People who do this aren't trying to be kind. If they were trying to be kind they would have treated her like luggage.

It's a power/virtue signalling thing.

On a far lesser scale I recently had a young gentleman step aside (very purposefully) to let me past in a supermarket aisle. There was plenty of room for us to pass without either of us to have to move and it was completely unnecessary, so unnecessary that I didn't even realise he had moved over especially for me until he sarcastically said 'you're welcome'.

I eyerolled.

pastabest Tue 05-Mar-19 22:10:34

wouldn't have treated her like luggage effing autocorrect.

Booboostwo Tue 05-Mar-19 22:11:27

That is really awful, your poor DD. I cannot imagine why anyone would think that was an appropriate way to be helpful. Helping has to be helpful!

SrSteveOskowski Tue 05-Mar-19 22:13:35

YANBU OP, what he did is completely wrong. He should have asked if your DD needed any help, not just grabbed her chair and manhandled it.
I hope your DD is okay.

MustBeAWeasly Tue 05-Mar-19 22:15:28

That's shocking! And to start shouting at her aftwards aswell! I would never just presume I could touch someone's chair without asking if they needed me to

Can I ask any wheelchair users if stopping to ask her if she needed help would be welcomed or be taken as slightly patronising? As presumably she's quite capable at getting round herself

ColeHawlins Tue 05-Mar-19 22:16:46

I wouldn't mind being asked @MustBeAWeasly but personally I wouldn't let a stranger push me unless in an emergency.

QuestionableMouse Tue 05-Mar-19 22:18:58

Do not give her hairspray or chilli oil to use. Someone could quite easily take it off her and use it against her. @ColeHawlins that's terrible advice to give and I hope you're joking.

SemperIdem Tue 05-Mar-19 22:20:19

Yanbu to feel upset.

It would never occur to me to touch a wheelchair users wheelchair without asking them.
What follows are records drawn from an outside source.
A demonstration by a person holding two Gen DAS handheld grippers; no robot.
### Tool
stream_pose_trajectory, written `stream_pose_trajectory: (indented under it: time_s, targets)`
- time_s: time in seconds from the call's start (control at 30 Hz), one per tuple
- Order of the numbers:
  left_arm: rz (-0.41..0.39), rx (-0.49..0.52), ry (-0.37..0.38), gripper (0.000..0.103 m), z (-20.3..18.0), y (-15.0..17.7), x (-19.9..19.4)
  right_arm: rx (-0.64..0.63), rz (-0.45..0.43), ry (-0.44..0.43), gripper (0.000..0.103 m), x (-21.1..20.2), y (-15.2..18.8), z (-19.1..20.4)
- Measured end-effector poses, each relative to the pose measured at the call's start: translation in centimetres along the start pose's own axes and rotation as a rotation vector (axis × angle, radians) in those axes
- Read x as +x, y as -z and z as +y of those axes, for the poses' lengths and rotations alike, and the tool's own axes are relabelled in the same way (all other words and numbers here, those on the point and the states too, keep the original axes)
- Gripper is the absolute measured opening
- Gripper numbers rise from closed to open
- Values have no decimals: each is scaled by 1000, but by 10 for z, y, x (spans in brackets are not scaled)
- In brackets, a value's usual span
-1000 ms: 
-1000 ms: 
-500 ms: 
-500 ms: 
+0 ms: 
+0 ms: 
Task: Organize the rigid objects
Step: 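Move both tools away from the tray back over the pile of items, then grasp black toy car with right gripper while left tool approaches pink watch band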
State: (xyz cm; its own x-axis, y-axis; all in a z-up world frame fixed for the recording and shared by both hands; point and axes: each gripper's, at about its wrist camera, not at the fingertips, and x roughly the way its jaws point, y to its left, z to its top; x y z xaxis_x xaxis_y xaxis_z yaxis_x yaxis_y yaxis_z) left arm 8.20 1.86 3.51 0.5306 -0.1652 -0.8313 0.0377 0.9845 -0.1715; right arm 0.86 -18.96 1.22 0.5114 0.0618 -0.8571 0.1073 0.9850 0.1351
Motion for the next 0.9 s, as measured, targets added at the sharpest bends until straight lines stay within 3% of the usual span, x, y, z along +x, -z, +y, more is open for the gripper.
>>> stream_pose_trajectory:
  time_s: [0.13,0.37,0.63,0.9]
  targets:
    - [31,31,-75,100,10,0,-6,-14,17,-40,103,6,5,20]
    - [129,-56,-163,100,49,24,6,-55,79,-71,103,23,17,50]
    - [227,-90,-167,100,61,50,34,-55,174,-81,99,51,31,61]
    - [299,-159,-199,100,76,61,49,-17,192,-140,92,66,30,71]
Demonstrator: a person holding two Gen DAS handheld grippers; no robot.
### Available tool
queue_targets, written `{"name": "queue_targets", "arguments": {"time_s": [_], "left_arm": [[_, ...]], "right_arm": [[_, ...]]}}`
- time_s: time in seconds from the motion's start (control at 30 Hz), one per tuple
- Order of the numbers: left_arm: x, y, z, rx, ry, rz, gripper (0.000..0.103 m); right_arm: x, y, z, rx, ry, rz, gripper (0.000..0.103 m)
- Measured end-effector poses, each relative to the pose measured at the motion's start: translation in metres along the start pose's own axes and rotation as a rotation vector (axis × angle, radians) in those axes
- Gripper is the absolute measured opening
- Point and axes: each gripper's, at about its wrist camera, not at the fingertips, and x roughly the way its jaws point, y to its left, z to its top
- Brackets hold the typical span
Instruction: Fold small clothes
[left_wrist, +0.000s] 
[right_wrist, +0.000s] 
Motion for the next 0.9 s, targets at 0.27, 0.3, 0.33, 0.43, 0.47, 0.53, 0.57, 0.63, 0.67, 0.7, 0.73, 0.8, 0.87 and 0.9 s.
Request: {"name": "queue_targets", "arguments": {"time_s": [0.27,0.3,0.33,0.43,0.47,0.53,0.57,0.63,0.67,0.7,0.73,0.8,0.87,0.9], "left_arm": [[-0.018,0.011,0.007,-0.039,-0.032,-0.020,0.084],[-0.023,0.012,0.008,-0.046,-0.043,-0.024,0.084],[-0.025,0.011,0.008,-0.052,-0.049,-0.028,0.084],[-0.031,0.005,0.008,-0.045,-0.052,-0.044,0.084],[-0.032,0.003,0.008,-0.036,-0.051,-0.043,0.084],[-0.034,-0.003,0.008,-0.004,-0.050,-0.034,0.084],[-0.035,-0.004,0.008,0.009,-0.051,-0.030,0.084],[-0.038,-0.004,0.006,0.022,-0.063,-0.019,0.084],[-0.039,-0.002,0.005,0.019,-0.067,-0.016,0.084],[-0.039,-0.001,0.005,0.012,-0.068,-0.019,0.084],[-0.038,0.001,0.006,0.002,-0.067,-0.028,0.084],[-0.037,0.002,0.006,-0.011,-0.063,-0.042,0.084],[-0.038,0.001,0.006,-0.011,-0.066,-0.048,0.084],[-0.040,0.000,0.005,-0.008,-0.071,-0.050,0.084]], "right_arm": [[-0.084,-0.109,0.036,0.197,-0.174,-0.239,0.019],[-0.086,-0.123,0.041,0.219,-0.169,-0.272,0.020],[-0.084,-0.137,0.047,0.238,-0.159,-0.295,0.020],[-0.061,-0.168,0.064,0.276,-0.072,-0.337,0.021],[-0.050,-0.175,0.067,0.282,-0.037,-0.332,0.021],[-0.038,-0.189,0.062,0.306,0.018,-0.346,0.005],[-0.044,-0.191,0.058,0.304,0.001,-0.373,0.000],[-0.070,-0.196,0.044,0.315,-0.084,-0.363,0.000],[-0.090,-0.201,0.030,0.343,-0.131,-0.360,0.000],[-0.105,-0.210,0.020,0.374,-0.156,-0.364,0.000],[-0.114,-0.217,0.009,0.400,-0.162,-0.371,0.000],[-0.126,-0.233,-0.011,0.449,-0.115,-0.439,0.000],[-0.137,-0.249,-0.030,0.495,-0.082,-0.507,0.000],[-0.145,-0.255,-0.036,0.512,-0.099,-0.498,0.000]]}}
As a pp said, that’s akin to picking someone up and trying to carry them off to “help”.

Hope your daughter is ok.

ColeHawlins Tue 05-Mar-19 22:24:31

It's what I do @QuestionableMouse and it makes me feel safer. I suppose a lot of the benefit is psychological but the reality is that most people who might attack you when you use mobility aids are stronger than you anyway. So 🤷🏻‍♀️. They can't control my chair and fight me for the spray at the same time.

anniehm Tue 05-Mar-19 22:25:16

It's never ok to just grab the handles (unless an emergency like it freewheeling down a steep road which I've seen) however it is ok to ask if someone needs hope.

NiceNewShiny Tue 05-Mar-19 22:30:55

OP, YANBU (but pretty sure you knew that already)

HennyPennyHorror Tue 05-Mar-19 22:36:59

Cole really? You'd spray someone with chilli spray for mistakenly "helping" without asking??

Obviously if someone's attacking you then that's fine but a mistaken, well meant gesture??